DATA FOR ANALYSIS: Begin

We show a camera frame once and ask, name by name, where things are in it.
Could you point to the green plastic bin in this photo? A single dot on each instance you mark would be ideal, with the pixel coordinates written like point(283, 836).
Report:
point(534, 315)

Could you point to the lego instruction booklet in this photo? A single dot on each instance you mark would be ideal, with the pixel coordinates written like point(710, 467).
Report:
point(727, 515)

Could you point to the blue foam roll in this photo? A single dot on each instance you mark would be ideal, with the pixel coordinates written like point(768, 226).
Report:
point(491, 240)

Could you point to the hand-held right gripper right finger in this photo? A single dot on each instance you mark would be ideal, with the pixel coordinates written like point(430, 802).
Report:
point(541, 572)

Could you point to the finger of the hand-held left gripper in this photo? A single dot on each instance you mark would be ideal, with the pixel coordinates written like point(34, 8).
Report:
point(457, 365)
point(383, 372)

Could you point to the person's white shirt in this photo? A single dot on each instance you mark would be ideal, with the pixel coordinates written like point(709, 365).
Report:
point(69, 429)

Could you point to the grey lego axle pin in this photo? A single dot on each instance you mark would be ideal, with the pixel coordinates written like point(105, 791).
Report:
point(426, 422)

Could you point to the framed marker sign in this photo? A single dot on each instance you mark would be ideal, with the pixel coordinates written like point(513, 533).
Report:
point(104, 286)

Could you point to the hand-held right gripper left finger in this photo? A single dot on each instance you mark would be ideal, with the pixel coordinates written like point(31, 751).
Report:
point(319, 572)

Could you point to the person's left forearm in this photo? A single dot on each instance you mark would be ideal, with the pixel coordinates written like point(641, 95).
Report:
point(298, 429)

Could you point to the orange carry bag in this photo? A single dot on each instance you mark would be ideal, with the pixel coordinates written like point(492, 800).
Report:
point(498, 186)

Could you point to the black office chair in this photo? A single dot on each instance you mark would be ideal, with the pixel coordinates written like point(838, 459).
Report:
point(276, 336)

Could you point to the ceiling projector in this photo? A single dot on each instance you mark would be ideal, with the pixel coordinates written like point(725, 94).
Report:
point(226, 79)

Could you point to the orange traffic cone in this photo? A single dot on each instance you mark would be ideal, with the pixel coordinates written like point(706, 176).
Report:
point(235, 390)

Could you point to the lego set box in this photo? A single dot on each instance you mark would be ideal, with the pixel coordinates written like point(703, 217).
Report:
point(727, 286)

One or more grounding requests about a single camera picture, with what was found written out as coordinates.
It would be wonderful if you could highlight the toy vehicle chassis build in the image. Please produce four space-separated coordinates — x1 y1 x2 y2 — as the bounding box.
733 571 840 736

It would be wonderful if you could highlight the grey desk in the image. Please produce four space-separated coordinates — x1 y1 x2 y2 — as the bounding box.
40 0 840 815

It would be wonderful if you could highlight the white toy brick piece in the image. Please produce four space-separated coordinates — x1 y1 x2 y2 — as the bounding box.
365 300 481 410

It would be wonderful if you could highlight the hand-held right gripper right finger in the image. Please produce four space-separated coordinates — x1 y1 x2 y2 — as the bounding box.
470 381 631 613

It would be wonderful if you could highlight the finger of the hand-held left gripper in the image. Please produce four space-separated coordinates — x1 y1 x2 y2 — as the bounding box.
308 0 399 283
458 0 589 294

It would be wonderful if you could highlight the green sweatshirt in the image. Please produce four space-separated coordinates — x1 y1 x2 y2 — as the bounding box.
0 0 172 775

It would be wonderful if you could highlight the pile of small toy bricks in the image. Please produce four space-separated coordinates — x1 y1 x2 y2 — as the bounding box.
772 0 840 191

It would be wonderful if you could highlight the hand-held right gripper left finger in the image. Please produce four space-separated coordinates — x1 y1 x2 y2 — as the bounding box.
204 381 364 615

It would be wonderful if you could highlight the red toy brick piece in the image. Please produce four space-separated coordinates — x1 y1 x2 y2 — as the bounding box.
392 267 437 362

DATA FOR ANALYSIS: End

WHAT THIS TASK INVOLVES> Return every entry above with nothing altered.

SOLUTION>
We show a camera frame once and ask, name by name, where things are in it.
Could you point to the green plastic bin in this photo? A single dot on each instance you mark would be ideal, with the pixel coordinates written like point(283, 836).
Report:
point(534, 315)

Could you point to the lego instruction booklet in this photo? A single dot on each instance you mark would be ideal, with the pixel coordinates written like point(710, 467).
Report:
point(727, 515)

Could you point to the blue foam roll in this photo? A single dot on each instance you mark would be ideal, with the pixel coordinates written like point(768, 226).
Report:
point(491, 240)

Could you point to the hand-held right gripper right finger in this photo? A single dot on each instance you mark would be ideal, with the pixel coordinates written like point(430, 802).
Report:
point(541, 572)

Could you point to the finger of the hand-held left gripper in this photo? A single dot on each instance you mark would be ideal, with the pixel coordinates written like point(34, 8).
Report:
point(457, 365)
point(383, 372)

Could you point to the person's white shirt in this photo? A single dot on each instance you mark would be ideal, with the pixel coordinates written like point(709, 365).
Report:
point(69, 429)

Could you point to the grey lego axle pin in this photo? A single dot on each instance you mark would be ideal, with the pixel coordinates written like point(105, 791).
Report:
point(426, 422)

Could you point to the framed marker sign in this photo? A single dot on each instance you mark would be ideal, with the pixel coordinates written like point(513, 533).
Report:
point(104, 286)

Could you point to the hand-held right gripper left finger in this photo? A single dot on each instance you mark would be ideal, with the pixel coordinates written like point(31, 751).
Report:
point(319, 572)

Could you point to the person's left forearm in this photo? A single dot on each instance you mark would be ideal, with the pixel coordinates written like point(641, 95).
Report:
point(298, 429)

Could you point to the orange carry bag in this photo? A single dot on each instance you mark would be ideal, with the pixel coordinates written like point(492, 800).
Report:
point(498, 186)

Could you point to the black office chair in this photo? A single dot on each instance you mark would be ideal, with the pixel coordinates written like point(838, 459).
Report:
point(276, 336)

Could you point to the ceiling projector in this photo? A single dot on each instance you mark would be ideal, with the pixel coordinates written like point(725, 94).
Report:
point(226, 79)

Could you point to the orange traffic cone in this photo? A single dot on each instance you mark would be ideal, with the pixel coordinates written like point(706, 176).
Report:
point(235, 390)

Could you point to the lego set box in this photo? A single dot on each instance you mark would be ideal, with the pixel coordinates written like point(703, 217).
Report:
point(727, 286)

One or more grounding requests about a single camera picture, with what was found written out as coordinates.
It would be wonderful if you could highlight the toy vehicle chassis build in the image. Please produce four space-separated coordinates — x1 y1 x2 y2 — as the bounding box.
733 571 840 736

It would be wonderful if you could highlight the grey desk in the image. Please produce four space-separated coordinates — x1 y1 x2 y2 — as the bounding box.
40 0 840 815

It would be wonderful if you could highlight the white toy brick piece in the image. Please produce four space-separated coordinates — x1 y1 x2 y2 — as the bounding box.
365 300 481 410

It would be wonderful if you could highlight the hand-held right gripper right finger in the image. Please produce four space-separated coordinates — x1 y1 x2 y2 — as the bounding box.
470 381 631 613

It would be wonderful if you could highlight the finger of the hand-held left gripper in the image. Please produce four space-separated coordinates — x1 y1 x2 y2 — as the bounding box.
308 0 399 283
458 0 589 294

It would be wonderful if you could highlight the green sweatshirt in the image. Please produce four space-separated coordinates — x1 y1 x2 y2 — as the bounding box.
0 0 172 775

It would be wonderful if you could highlight the pile of small toy bricks in the image. Please produce four space-separated coordinates — x1 y1 x2 y2 — as the bounding box.
772 0 840 191

It would be wonderful if you could highlight the hand-held right gripper left finger in the image. Please produce four space-separated coordinates — x1 y1 x2 y2 — as the bounding box.
204 381 364 615

It would be wonderful if you could highlight the red toy brick piece in the image. Please produce four space-separated coordinates — x1 y1 x2 y2 — as the bounding box.
392 267 437 362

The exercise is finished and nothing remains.